But, in the meantime, we turn our full attention to the ambiguous face of human history. Mark’s choice of apocalyptic language has little to do with holding the carrot of eternity before our nose. The precise raison d’etre for apocalyptic language is to deny the imminence of easy kingdom victory, to force us to accept the agony of history. With millennia in the rearview mirror, this kingdom fruition stuff ain’t happening overnight. The total effect of the ever-retreating horizon of kingdom fulfillment is to support an atmosphere of genuine hope amid our current frustration. Mature faith in the cross understands the enduring struggle that historical existence entails.  We want absolution now, but eagerly wait his coming again in glory. It is precisely the conviction that the new order is ‘here but not yet’ that motivates each Christ follower to join in the unfinished, genuine struggle for new creation.  Advent season compels us to enter into our historical moment, to choose between the old order which is passing away, and the new world which is coming through the birth, life, death and resurrection of Jesus.

And so, we wait and watch for His coming like the disciples in Gethsemane who also heard the command to “watch and pray…” And like them, we now see the entire world and our call within our world through the lens of Gethsemane: to stay awake in the darkness of history, to refuse to compromise the politics of the cross and to follow Christ through the crucible of suffering.  Advent takes us beyond the stable, up Golgotha’s hill and to another cave, but this one is empty, save a young man proclaiming glory to God in the highest.
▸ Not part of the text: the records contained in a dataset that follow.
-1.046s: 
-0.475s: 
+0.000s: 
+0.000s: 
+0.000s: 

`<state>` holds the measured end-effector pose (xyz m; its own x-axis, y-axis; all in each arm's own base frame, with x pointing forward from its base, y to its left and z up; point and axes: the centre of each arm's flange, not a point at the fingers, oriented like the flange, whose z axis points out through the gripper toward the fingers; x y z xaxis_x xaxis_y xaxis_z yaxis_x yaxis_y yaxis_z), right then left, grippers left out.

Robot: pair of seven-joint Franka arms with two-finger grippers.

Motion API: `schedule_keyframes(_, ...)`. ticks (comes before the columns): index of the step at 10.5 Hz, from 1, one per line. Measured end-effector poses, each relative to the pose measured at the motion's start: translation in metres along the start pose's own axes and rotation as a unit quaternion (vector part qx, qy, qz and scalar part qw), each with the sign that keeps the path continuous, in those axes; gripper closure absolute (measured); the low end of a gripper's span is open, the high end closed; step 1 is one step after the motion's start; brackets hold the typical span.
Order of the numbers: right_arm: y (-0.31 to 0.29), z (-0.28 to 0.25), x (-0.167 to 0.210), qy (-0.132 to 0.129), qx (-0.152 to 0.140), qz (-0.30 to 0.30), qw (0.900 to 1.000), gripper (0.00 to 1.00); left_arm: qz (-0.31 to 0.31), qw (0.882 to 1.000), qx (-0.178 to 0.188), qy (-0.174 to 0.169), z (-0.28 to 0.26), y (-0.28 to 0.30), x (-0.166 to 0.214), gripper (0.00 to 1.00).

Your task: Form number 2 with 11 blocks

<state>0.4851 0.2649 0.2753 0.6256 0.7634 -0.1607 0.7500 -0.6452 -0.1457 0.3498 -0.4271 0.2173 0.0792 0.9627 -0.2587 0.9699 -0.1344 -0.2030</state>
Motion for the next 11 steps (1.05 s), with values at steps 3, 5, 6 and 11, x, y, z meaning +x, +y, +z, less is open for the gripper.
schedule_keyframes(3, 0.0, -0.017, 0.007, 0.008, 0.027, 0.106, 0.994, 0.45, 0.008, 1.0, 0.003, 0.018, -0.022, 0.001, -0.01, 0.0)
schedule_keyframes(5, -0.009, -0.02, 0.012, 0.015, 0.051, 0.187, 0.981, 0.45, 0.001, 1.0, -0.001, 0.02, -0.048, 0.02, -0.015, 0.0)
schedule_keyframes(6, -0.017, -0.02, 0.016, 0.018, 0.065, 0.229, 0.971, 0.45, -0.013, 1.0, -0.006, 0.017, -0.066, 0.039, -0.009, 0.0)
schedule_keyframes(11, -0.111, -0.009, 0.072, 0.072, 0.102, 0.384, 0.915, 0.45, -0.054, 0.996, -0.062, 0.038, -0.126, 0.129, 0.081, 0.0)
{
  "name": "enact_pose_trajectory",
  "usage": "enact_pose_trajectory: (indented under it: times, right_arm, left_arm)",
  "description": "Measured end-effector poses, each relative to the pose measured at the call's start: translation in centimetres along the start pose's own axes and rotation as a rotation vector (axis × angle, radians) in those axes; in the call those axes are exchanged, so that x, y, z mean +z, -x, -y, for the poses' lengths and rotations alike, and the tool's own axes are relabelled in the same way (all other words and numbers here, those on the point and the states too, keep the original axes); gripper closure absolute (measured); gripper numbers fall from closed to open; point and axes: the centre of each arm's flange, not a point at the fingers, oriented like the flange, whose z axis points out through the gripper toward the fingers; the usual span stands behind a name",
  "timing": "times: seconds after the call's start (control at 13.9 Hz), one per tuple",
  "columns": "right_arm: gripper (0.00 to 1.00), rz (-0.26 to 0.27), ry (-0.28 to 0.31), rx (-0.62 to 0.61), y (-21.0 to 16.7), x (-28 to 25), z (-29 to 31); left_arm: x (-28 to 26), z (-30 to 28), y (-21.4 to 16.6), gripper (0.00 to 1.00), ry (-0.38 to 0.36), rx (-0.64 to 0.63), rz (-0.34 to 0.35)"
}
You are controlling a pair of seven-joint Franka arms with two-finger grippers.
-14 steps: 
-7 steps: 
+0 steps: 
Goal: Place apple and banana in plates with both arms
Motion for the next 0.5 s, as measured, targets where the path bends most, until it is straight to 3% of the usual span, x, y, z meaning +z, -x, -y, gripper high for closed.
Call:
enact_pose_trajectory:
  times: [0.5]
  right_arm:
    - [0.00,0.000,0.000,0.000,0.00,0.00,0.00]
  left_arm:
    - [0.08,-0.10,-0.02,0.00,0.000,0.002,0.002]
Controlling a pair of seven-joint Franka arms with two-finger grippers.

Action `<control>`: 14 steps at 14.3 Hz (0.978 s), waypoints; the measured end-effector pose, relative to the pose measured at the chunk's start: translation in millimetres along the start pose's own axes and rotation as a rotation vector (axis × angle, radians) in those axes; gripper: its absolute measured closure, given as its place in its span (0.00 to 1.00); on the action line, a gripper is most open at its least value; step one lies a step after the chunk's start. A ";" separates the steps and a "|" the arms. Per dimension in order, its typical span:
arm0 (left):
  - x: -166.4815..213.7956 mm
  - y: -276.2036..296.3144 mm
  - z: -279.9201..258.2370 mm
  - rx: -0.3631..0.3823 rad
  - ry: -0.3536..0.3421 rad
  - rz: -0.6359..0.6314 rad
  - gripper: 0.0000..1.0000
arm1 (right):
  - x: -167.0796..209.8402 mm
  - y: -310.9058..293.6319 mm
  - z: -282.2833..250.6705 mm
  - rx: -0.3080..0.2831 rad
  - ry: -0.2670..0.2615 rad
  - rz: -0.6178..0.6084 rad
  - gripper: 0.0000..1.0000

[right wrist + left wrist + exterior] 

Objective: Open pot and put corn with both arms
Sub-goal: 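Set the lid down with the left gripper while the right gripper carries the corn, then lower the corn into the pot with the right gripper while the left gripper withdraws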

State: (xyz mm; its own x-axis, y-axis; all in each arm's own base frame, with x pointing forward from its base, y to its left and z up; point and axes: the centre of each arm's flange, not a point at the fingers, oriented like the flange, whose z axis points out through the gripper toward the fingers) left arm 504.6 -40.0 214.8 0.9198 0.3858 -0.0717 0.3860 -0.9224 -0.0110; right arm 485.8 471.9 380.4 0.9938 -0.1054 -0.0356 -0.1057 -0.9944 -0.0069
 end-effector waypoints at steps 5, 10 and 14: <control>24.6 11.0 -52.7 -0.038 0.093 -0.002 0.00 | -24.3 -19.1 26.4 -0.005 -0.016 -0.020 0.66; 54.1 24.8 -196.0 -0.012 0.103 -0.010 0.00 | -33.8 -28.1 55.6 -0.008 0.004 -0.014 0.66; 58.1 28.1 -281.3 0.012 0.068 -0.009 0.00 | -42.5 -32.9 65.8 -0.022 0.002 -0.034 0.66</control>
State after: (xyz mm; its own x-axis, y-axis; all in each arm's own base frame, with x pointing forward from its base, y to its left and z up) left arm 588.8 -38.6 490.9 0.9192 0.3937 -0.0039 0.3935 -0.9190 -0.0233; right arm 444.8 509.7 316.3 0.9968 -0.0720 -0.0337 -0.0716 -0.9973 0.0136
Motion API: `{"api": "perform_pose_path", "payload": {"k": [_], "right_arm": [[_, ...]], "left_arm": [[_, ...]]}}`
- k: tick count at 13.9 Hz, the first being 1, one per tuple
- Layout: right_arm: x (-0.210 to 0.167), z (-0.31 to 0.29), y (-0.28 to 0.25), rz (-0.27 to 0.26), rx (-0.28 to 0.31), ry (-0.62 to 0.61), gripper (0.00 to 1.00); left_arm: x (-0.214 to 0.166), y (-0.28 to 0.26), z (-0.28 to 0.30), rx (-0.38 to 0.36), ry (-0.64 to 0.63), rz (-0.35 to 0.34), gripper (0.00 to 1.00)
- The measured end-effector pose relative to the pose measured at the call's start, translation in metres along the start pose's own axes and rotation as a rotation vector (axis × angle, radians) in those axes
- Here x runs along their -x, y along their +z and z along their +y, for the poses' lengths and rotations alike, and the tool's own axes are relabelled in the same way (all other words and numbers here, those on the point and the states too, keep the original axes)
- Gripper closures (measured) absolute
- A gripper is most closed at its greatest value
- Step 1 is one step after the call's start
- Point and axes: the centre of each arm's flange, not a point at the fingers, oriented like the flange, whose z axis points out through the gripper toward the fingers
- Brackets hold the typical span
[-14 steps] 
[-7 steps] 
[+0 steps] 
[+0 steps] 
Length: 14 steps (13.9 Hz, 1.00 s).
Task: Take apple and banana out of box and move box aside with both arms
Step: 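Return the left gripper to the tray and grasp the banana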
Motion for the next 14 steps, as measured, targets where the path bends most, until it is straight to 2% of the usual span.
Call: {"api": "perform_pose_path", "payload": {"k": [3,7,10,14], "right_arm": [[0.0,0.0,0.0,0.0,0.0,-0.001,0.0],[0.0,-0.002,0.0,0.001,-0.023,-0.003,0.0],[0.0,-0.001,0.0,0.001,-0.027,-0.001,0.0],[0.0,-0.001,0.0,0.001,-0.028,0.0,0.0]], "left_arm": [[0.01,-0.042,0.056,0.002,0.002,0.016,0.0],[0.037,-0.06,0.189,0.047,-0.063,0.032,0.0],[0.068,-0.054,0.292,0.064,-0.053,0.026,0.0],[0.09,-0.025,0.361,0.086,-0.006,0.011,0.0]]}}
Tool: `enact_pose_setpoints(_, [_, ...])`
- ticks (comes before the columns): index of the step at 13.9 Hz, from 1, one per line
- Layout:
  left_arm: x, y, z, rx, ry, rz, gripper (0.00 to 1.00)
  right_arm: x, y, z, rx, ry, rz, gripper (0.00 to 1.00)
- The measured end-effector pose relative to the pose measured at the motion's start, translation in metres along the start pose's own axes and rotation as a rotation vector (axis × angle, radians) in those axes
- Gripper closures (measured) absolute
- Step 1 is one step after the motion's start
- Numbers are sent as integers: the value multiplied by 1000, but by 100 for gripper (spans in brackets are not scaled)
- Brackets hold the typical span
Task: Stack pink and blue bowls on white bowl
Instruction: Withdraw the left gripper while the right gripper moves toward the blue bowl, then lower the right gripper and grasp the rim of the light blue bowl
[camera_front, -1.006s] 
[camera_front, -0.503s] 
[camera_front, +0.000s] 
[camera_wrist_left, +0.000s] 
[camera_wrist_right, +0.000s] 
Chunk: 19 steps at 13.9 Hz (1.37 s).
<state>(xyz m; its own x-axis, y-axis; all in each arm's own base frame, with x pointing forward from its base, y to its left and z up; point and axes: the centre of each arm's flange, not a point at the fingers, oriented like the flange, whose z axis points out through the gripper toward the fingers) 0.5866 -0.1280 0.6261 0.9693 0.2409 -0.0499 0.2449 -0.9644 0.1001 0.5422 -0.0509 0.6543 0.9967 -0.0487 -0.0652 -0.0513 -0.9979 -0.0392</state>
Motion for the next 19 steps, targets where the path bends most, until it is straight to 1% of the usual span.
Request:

The resurrection of Jesus is the boundary event of our existing paradigm; it is the starting point for this expectant new creation.  It provides a wholly new way of understanding our human experience.  And as we celebrate his birth, we join the litany of disciples awaiting his second coming when God will be all in all as the waters cover the sea…

Oh, come, Desire of nations, bind
In one the hearts of all mankind;
Oh, bid our sad divisions cease,
And be yourself our King of Peace.
Rejoice! Rejoice! Emmanuel
Shall come to you, O Israel!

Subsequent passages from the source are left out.